Après l’assassinat d’Ismaïl Haniyeh le 31 juillet dernier à Téhéran, la menace iranienne de « châtiment » a été clairement exprimée par le Guide suprême lui-même. Le parallélisme des formes voudrait qu’il soit mis en œuvre par l’Iran et vise une cible sur le territoire israélien. Si l’Iran a des armes conventionnelles obsolètes, il a les moyens de réaliser cet objectif par drones et missiles balistiques. Il peut cependant hésiter face à un risque de réplique destructrice d’Israël contre des objectifs sensibles, voire nucléaires. Téhéran peut agir par des proxys, essentiellement le Hezbollah qui a les moyens compte tenu de l’arsenal dont il dispose et de sa proximité géographique, d’organiser une action meurtrière au cœur même du territoire israélien.
À l’inverse, aucun des acteurs n’a intérêt à une telle extension. Le Hezbollah comme l’Iran ne s’en cachent pas. Téhéran a essayé, en vain, d’obtenir une condamnation de l’action israélienne qui viole le droit international devant le Conseil de sécurité, refusée par Washington. Israël, déjà très engagé à Gaza, n’a pas les moyens d’ouvrir efficacement un nouveau front, notamment au Liban du Sud. Le « security establishment », qui regroupe Tsahal et les services de renseignement, en est parfaitement conscient. Les États-Unis, les pays occidentaux comme arabes, la Chine et la Russie prêchent l’apaisement et exercent de fortes pressions ou négocient directement ou indirectement avec Téhéran.

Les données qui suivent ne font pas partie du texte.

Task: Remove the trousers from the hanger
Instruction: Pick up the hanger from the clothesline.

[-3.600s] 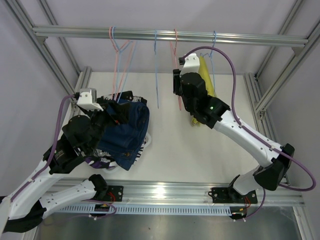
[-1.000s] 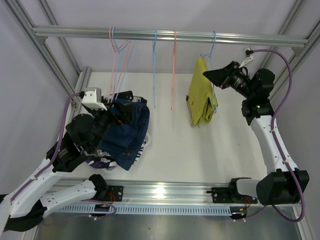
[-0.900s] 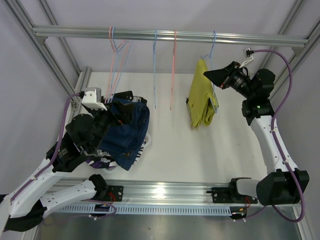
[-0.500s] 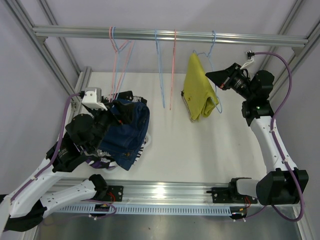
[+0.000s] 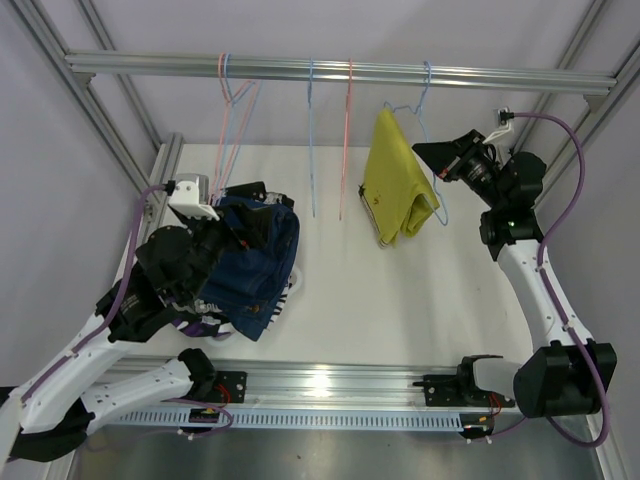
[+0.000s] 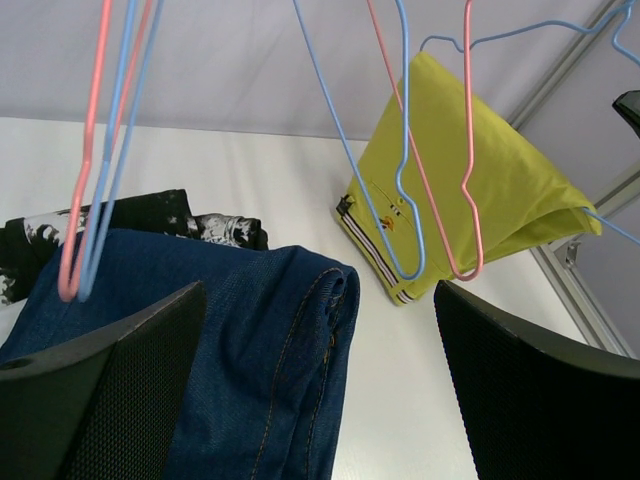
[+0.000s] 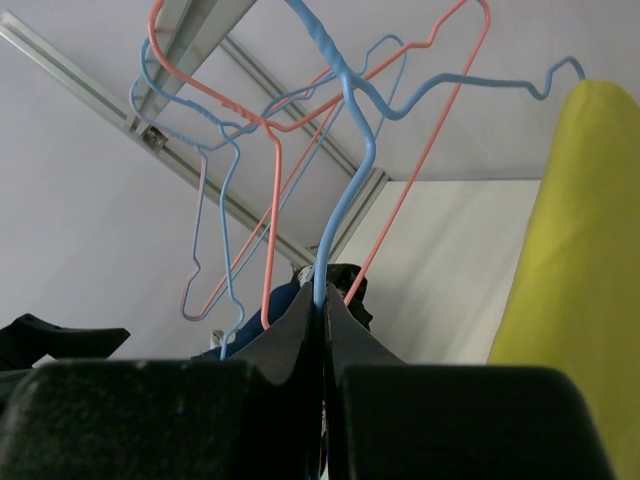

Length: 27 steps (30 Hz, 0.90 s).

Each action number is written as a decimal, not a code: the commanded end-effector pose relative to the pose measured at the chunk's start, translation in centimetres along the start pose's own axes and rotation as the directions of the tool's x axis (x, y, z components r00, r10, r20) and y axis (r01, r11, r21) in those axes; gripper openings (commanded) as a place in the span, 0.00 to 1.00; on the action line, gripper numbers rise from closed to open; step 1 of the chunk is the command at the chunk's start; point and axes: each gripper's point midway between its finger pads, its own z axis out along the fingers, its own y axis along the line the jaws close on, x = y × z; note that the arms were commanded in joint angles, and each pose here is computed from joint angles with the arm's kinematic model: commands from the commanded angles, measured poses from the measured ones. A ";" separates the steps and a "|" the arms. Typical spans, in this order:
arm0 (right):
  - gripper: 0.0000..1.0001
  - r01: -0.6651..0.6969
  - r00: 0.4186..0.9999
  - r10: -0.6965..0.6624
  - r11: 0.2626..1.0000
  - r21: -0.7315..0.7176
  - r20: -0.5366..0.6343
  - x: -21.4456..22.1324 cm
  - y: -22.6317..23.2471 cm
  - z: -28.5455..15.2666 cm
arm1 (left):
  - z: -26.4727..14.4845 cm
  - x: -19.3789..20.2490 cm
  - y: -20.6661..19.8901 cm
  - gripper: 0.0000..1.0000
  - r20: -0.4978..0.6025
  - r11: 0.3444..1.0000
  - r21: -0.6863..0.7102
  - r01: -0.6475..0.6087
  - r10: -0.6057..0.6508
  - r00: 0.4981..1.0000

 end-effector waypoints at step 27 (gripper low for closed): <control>0.00 0.280 0.912 -0.277 0.960 0.035 0.303 -7.1 8.7 -0.4 | 0.6 0.4 -0.6 0.99 -0.011 1.000 0.023 -0.021 0.021 1.000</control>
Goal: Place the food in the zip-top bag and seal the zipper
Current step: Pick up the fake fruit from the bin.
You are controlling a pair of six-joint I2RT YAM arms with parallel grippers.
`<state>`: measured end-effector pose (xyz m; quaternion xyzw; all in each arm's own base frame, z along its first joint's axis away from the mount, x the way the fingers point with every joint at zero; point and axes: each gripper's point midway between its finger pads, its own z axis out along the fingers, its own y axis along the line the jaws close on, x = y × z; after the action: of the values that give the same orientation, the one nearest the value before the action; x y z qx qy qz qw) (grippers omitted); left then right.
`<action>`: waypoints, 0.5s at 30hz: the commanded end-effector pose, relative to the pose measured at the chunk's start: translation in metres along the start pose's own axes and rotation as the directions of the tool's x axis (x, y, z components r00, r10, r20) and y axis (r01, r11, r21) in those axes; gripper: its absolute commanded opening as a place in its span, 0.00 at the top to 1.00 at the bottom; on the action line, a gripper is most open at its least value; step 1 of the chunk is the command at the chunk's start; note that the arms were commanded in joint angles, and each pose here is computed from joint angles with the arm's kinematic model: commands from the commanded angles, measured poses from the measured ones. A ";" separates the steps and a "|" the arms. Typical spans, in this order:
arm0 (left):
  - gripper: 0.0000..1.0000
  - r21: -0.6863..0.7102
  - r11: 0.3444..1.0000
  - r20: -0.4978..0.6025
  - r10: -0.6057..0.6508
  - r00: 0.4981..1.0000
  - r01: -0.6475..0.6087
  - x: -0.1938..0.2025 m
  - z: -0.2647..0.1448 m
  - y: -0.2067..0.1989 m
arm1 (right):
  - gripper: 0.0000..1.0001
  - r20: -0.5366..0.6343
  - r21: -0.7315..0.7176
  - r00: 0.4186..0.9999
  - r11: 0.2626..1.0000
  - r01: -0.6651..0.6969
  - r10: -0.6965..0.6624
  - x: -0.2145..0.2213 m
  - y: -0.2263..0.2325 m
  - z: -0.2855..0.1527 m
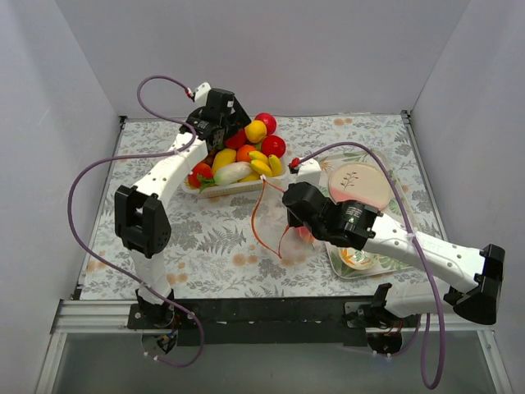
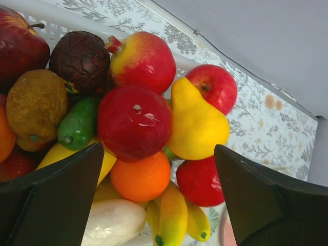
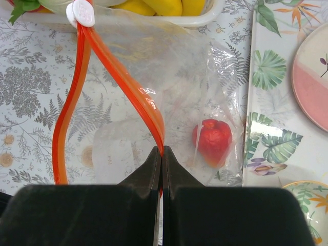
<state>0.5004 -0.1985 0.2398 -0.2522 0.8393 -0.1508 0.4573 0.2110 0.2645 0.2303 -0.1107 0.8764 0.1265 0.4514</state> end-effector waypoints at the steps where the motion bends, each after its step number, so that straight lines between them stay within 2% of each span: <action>1: 0.11 -0.046 0.999 0.113 0.001 0.994 0.004 -0.035 -0.008 0.002 | 0.99 0.029 0.009 0.999 0.999 -0.036 0.036 -0.006 -0.007 -0.006; 7: 0.11 -0.088 0.988 0.111 0.137 0.984 -0.128 -0.030 0.009 0.010 | 0.99 0.033 0.016 0.999 0.999 -0.040 0.040 -0.003 -0.011 -0.008; 15: 0.11 -0.096 0.962 0.029 0.260 0.965 -0.256 -0.007 0.031 0.018 | 0.99 0.030 0.013 0.999 0.999 -0.036 0.035 -0.005 -0.007 -0.005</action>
<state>0.5215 -0.1864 0.2123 -0.1930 0.8585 -0.0667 0.4704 0.2077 0.2574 0.2270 -0.1046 0.8779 0.1264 0.4498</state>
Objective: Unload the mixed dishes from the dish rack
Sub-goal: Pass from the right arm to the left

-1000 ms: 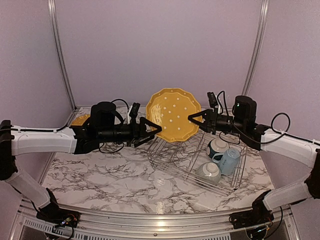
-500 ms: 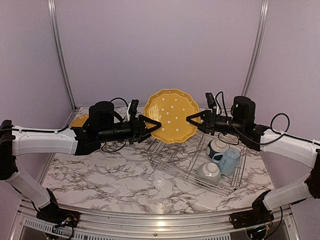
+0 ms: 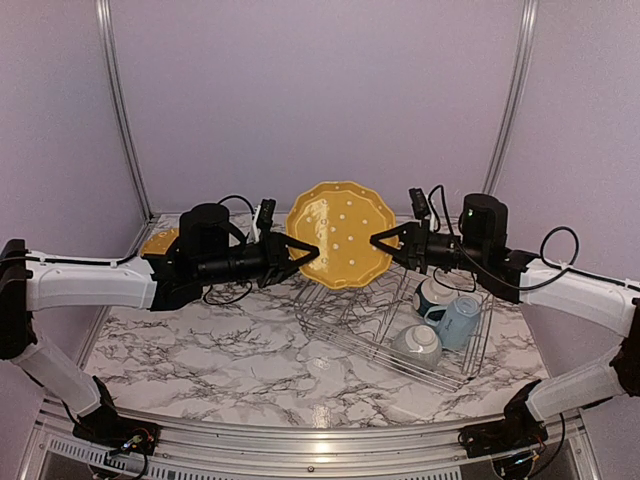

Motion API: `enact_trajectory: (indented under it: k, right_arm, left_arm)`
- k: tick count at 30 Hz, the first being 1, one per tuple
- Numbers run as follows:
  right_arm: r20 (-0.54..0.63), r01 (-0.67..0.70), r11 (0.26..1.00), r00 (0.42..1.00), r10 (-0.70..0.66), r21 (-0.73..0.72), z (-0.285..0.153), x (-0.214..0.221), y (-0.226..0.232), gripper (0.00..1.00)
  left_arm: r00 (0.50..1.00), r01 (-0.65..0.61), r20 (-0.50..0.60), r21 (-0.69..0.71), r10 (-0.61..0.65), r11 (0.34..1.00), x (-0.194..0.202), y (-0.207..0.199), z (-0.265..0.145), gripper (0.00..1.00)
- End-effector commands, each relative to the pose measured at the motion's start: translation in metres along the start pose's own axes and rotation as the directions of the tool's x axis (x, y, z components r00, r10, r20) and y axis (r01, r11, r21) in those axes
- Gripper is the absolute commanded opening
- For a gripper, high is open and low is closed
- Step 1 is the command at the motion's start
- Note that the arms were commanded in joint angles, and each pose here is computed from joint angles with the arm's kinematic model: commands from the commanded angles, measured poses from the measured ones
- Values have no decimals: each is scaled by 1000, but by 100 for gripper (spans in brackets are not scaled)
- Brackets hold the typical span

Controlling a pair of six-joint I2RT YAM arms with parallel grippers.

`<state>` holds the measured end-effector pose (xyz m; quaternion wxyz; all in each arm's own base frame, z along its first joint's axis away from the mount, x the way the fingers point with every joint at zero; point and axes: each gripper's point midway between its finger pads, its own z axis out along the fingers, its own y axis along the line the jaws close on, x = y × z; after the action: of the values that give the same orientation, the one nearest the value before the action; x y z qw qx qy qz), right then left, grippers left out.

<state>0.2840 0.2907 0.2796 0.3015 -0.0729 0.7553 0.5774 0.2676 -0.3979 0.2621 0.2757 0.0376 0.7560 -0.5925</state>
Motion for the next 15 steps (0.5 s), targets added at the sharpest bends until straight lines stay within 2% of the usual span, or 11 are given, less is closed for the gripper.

Cependant, la politique n’obéit pas forcément à la raison. L’exemple d’Israël montre que Netanyahou peut s’engager dans des actions provocatrices malgré les conseils d’apaisement de Washington. Mais l’esprit de revanche peut prévaloir de la part du Hezbollah, dont plusieurs hauts responsables, y compris son chef militaire Fouad Chokr, ont été tués. Il peut en être de même de l’Iran, humilié par l’assassinat à Téhéran même d’Ismaïl Haniyeh le 31 juillet dernier.
Ainsi le risque d’embrasement existe. D’attaques d’ampleur, comme l’opération du 40e jour, déclenchée le 25 aout par le Hezbollah en « actions préventives » israéliennes, la montée en gamme des affrontements réciproques est évidente. Elle peut conduire à un embrasement régional. Si ce risque se concrétise, il aurait des effets dévastateurs qui pourraient dépasser la seule région. En toute hypothèse, une situation de guerre s’installe au Moyen-Orient de façon durable.